Добавить в цитаты Настройки чтения

Страница 60 из 76

— А чего мы достигли? — сказал кто-то впереди. — Ни хрена не достигли. Как жили, так и живём.

— Будем терпеть, так ещё сто лет ничего не добьёмся, — заметил Штиблетов.

— Правильно, — сказал кто-то сзади. — Давно надо было разнести эти фабрики, а мы всё терпим. Сейчас самое время поднять бунт.
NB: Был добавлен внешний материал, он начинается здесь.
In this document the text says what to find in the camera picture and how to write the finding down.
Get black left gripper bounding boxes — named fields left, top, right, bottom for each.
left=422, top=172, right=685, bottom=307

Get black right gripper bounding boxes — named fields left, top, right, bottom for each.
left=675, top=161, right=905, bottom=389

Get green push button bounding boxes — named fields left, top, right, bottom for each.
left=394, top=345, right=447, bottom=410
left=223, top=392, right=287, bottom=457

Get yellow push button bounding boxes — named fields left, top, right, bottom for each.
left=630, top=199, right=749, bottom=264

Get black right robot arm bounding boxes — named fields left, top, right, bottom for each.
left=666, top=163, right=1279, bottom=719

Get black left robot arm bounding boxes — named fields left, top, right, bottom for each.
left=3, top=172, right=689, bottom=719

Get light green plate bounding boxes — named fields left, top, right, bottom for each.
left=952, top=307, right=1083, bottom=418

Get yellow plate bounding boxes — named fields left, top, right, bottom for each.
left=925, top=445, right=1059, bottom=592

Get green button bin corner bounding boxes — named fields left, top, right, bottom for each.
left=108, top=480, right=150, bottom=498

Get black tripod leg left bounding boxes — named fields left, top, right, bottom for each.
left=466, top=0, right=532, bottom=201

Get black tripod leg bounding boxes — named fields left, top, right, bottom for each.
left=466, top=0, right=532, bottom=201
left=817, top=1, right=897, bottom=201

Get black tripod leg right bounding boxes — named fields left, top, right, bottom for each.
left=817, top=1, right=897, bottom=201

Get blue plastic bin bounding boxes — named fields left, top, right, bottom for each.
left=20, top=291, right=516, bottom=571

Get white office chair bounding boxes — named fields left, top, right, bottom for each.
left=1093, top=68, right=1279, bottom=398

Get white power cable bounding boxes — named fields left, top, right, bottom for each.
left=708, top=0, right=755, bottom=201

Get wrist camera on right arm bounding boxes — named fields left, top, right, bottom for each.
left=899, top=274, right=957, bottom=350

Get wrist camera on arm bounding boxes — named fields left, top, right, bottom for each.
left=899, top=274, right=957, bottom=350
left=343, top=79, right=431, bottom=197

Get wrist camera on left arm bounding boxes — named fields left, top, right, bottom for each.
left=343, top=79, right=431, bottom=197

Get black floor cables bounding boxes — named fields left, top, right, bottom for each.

Читали прокламации-то?

— А что тебе даст этот бунт? — спросил Штиблетов.

— Ясно, ничего не даст, — сказал Алекторский. — Без мужика, ребята, нам ничего не сделать. Мужика надо поднимать.

Вышли за село, и Попков, шагавший впереди, остановился.

— Братцы, а чего нам шагать к даче Зимина? Может, здесь причалим? Ночь вон какая тёмная, никто нас не увидит.

— Нет, ребята, — сказал Алекторский, — надо хоть немного отойти. Сюда парни приводят девок вон в кусты. Наткнутся на нас.

Прошли ещё с полверсты, потом свернули в мелкий лесок, пробрались сквозь сырые кусты на какую-то лужайку и сели прямо на мокрую, росистую отаву.

— Ну, так чего же мы достигли, Николай Васильевич? — сказал Андреевский.

Федосеев, волновавшийся перед встречей с рабочими и долго обдумывавший, о чём и как с ними говорить, сейчас понял, что нужный разговор завязался и совершенно определился ещё дорогой и теперь остаётся только продолжить его.

— Спрашиваете, чего достигли? В восемьдесят пятом году прогремела ваша ореховская стачка. Вы, конечно, знаете её последствия.

— Посадили зачинщиков, — сказал Алекторский.

— Да, их посадили, но Моисеенко и Волков продолжали бороться и на суде. Они раскрыли чудовищные условия, в которых работали ткачи. Правительство вынуждено было внести некоторые изменения в фабричное законодательство. Так что ореховцы на какую-то долю улучшили жизнь русских рабочих. У вас здесь рабочий день короче, чем на других фабриках Владимирской губернии. Может быть, Савва Морозов более человечен, чем его коллеги? Нет, просто Никольские ткачи в восемьдесят пятом году показали свою силу, и их теперь побаиваются.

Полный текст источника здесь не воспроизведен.